■ Task instructions: Your copy of the listing should match it exactly, only without pictures.

■ Provided material:
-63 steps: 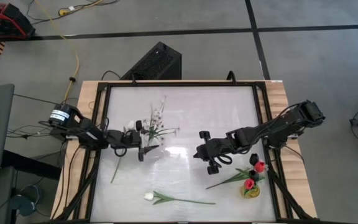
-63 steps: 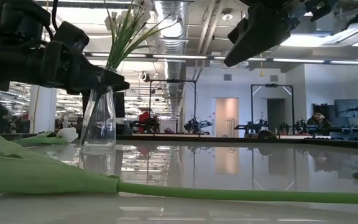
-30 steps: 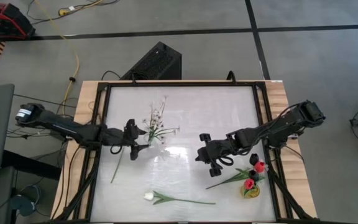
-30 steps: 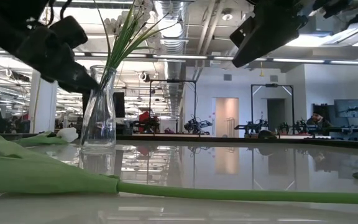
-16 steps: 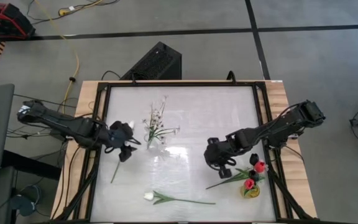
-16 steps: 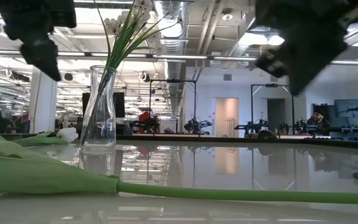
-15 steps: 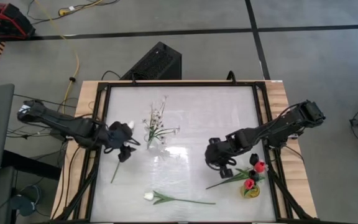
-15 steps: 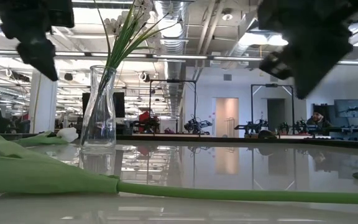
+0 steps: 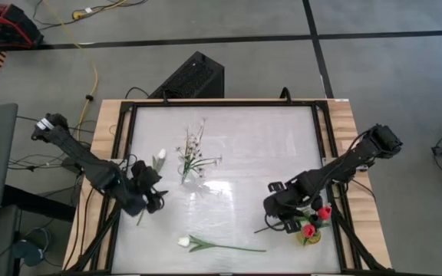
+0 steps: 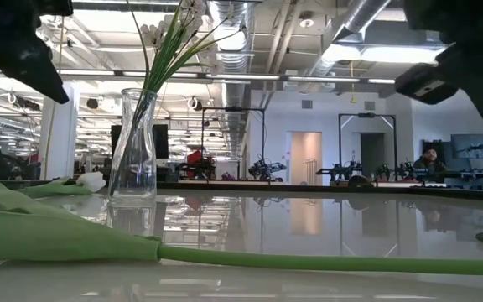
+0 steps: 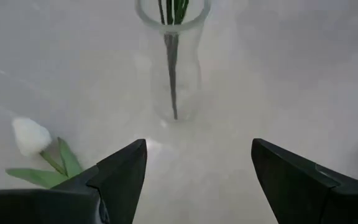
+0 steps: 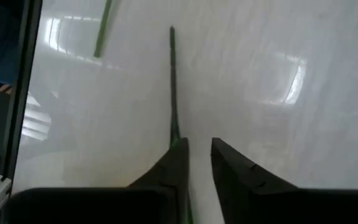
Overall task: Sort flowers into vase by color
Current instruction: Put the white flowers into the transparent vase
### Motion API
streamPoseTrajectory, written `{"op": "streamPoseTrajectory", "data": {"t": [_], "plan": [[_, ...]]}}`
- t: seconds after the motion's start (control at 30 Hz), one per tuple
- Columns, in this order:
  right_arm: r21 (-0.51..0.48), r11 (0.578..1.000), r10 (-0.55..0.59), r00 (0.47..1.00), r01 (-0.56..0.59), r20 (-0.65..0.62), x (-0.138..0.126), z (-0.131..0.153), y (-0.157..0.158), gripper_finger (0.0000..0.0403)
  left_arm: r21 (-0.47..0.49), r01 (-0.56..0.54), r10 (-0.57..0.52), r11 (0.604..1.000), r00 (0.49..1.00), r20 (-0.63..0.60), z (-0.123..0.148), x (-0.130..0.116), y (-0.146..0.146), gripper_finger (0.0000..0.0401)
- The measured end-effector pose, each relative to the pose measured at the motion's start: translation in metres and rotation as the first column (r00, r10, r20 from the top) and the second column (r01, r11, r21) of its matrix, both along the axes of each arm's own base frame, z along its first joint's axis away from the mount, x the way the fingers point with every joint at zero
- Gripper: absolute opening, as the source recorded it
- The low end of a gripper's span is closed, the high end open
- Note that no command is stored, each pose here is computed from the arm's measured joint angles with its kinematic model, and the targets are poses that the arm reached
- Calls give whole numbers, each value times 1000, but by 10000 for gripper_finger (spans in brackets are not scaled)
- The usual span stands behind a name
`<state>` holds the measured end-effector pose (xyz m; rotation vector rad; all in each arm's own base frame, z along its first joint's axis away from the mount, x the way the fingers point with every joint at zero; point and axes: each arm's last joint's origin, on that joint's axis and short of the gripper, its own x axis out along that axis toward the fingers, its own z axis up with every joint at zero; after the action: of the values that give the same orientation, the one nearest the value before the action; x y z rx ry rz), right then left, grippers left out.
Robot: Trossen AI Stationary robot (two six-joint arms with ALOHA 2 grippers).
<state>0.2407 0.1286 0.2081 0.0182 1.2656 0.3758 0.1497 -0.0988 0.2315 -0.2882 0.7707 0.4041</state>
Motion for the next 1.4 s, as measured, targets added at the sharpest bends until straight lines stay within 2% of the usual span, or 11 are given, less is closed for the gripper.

■ Expected answer:
-63 steps: 
-63 steps: 
-30 steps: 
-30 steps: 
-16 steps: 
-16 steps: 
-15 steps: 
-15 steps: 
+0 steps: 
+0 steps: 
+0 steps: 
+0 steps: 
Overall task: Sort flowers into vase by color
Current instruction: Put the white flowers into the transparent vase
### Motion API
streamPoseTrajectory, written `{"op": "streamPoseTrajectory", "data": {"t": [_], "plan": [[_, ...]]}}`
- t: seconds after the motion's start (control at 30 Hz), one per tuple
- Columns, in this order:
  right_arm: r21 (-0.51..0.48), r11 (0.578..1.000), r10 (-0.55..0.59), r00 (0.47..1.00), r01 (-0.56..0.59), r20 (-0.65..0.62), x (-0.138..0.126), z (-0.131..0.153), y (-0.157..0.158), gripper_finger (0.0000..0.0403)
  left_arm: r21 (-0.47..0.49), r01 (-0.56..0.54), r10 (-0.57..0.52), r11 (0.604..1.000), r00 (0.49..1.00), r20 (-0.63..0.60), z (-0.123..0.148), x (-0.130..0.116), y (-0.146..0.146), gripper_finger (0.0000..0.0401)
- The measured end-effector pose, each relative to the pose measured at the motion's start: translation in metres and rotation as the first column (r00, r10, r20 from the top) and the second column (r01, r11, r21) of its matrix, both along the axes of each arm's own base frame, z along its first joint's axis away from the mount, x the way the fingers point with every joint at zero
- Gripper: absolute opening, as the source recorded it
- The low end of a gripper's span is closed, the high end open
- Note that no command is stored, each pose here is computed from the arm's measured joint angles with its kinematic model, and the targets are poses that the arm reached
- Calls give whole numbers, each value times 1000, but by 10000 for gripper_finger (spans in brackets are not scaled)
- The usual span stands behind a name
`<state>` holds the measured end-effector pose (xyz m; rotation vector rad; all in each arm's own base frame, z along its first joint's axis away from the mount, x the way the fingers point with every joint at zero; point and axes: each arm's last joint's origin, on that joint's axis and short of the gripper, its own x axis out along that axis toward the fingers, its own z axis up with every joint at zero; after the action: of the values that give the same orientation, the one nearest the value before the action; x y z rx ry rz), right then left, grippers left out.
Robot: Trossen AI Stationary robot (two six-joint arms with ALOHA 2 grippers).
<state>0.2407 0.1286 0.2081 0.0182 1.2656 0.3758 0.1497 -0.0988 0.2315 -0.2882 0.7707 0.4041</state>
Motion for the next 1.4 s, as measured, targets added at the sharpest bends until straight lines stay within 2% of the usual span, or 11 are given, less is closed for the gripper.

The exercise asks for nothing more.